その後書かれていたことで、ジョージには辺境伯家からも監視が付けられていたことを知る。恋人なのだから、疑ってかかるのは当然と言えばそう。そこで他家による監視が発覚した……監視者は辺境伯軍に加わっていた王立騎士団の騎士。
そこまでは全て想定の範囲内ではある。
問題はジョージがその騎士に『凱旋』と称して王都へ連れられてしまったことだった。
ジョージは裏にいる某貴族家にとって、戦に紛れて殺す程の差し迫った存在ではなく、監視もついでのようなモノだったようだ。彼の性格的な部分からあまり疑われていなかったのか、それとも貴族家にとって薬の情報が漏れることは然程問題ではなかったのか……その辺りは不明だが。
ただジョージは戦でそれなりの功績を挙げてしまった。
そのことで彼は、情報を知ろうが知るまいがルネの傍にいること自体が邪魔である、と見なされたようだった。辺境伯家に重用される立場になると煩わしい、と思ったのだろう。
相手は懐柔などの穏便な方法を取ってくるとは思うが、もしものことは覚悟して欲しい──
そう書かれていた。
「ルネ……」
「大丈夫よ。 コレ……部屋に持っていっても? 後でちゃんと燃やすわ」
気遣わしげに声を掛けたアシュリーに、ルネは微笑んでそう返し、薬屋の方の自室へ下がった。こんな時でも辛さを表情に出さない娘の姿が却って痛々しく、ホレスは黙って頷く。
ひとりになったルネは、もう一度手紙を隅々まで読み直した。
ジョージの功績がどの程度のものなのかはわからないが『おそらく穏便な方法を取る』という予測通り、それを理由に凱旋に加えるかたちで連れて行ったのなら、王都で騎士として紐付ける可能性が一番高いのだろう。
またこれまでの諸々を鑑みるに裏で糸を引く貴族家は、辺境伯家と事を構えるようなことは望んでいないような気がする。プレストン家や薬については、『本当はどうでもいいのでは』とすら。

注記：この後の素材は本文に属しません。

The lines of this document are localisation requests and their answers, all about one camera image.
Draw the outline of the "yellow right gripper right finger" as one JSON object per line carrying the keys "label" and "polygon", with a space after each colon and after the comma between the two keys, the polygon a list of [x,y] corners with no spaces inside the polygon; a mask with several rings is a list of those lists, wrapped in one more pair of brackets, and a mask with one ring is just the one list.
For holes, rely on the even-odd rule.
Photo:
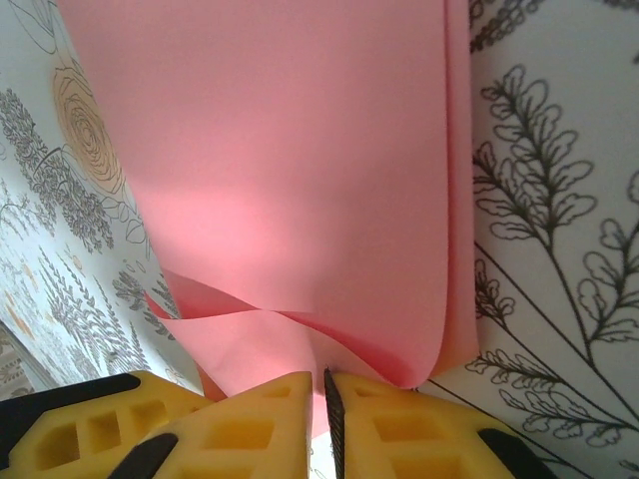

(私の予想が正しければ、王都に行った以上ジョージはもう、戻ってくる方が危険だわ)
王都でよからぬ者と繋がり体のいい駒として戻ってきた可能性があると看做され、排除される──辺境伯家の者の手によって。
(これは多分、そういう意味を含んでる)
わざと迂遠な言い回しにしてあるのは、こちらを試していると言うよりもそのままの意味で受け取られた方が都合がいいからだろう。もし始末する場合にも、怨みを買わずに済む。
あまりに貴族的で反吐が出そうだ。
どのみち戦が終わりジョージが戻ってきたら終わる筈だった関係だが、だからこそルネはその日が大事だった。きっと酷い別れ方になるだろうが、それは問題ではない。今まで彼に注いだ自分なりの愛や情や、今まで彼から貰った感謝や想い出に別れを告げる、大切な日なのだ。
そこに余計な思惑が付けられたことにも、言いようのない不快感が込み上げる。ルネは怒りに任せ手紙をビリビリに破いた。
なにをしたわけでもないのに息は上がり、動悸が酷い。遣る瀬なさに唇を噛みながら机の上で組んだ手の甲に額をつける。
神に赦されたような気になっていた。
罰はかたちを変え、ジョージに牙を向いただけだった。
(馬鹿ね……くだらない)
──ジョージを巻き込んだのは、結局のところ自分なのだ。
神の御業なんてものではなく、想定できたこと。していて目を瞑ってきたこと。
(……立場を弁えなきゃ……むしろ、忠告してくれたことに感謝すべき)
ルネはランプの火に、細かく散り散りになった手紙の破片をくべながら息を整えた。
ジョージは戻ってくる。
彼を無事に王都に戻すため、アンドレアへ手紙を書かねばならない。